Task directions:
Find the word "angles" in the listing; pull out each line holding it.

......

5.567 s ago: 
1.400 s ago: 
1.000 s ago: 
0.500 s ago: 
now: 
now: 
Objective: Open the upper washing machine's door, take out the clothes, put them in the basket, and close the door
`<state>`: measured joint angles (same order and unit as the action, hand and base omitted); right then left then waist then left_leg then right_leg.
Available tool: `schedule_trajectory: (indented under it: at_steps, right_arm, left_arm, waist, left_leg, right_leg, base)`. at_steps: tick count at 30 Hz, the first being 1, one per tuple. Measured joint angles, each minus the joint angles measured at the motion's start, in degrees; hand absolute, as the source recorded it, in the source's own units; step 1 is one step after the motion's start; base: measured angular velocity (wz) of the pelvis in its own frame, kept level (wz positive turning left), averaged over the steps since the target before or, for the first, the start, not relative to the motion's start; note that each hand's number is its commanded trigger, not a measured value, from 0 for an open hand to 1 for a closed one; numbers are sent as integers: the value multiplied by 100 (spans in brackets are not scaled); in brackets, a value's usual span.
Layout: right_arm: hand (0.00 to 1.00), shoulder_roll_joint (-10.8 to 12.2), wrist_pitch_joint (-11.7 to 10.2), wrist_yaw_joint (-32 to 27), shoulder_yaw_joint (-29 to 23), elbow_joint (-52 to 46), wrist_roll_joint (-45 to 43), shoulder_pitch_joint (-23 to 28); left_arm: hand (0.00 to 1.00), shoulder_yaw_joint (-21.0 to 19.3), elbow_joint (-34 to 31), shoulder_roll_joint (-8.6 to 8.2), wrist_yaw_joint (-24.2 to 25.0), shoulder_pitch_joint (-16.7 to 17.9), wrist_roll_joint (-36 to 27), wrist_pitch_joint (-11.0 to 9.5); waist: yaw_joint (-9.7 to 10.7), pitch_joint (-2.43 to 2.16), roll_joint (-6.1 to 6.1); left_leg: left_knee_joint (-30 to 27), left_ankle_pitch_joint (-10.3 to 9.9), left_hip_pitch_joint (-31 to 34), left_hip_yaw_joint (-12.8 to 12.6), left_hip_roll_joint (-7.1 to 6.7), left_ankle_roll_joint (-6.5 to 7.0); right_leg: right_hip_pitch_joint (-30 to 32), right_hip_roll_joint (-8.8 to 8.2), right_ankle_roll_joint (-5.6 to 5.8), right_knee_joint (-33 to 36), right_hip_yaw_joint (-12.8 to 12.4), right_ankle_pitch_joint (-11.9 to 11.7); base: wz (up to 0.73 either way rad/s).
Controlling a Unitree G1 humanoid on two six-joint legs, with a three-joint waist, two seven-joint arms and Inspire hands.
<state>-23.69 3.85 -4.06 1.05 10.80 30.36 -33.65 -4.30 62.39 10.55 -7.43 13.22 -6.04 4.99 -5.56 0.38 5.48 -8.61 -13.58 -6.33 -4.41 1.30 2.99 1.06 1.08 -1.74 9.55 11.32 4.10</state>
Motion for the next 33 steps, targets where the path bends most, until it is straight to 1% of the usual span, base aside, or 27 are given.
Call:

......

Task output:
`<state>`: measured joint angles (same order and unit as the action, hand and base omitted); right then left then waist then left_leg then right_leg.
Available tool: `schedule_trajectory: (indented under it: at_steps, right_arm, left_arm, waist, left_leg, right_leg, base)`. at_steps: tick count at 30 Hz, the first being 1, one per tuple. Measured joint angles, each minus the joint angles measured at the motion's start, in degrees; hand absolute, as the source recorded it, in the source's own units; step 1 is one step after the motion's start; base: measured angular velocity (wz) of the pelvis in its own frame, kept level (wz positive turning left), averaged over the steps since the target before or, for the first, the start, not relative to the motion's start; note that each hand's number is its commanded trigger, not a measured value, from 0 for an open hand to 1 for a closed one; numbers are sent as integers: the value multiplied by 100 (spans in brackets are not scaled); in brackets, a value's usual span.

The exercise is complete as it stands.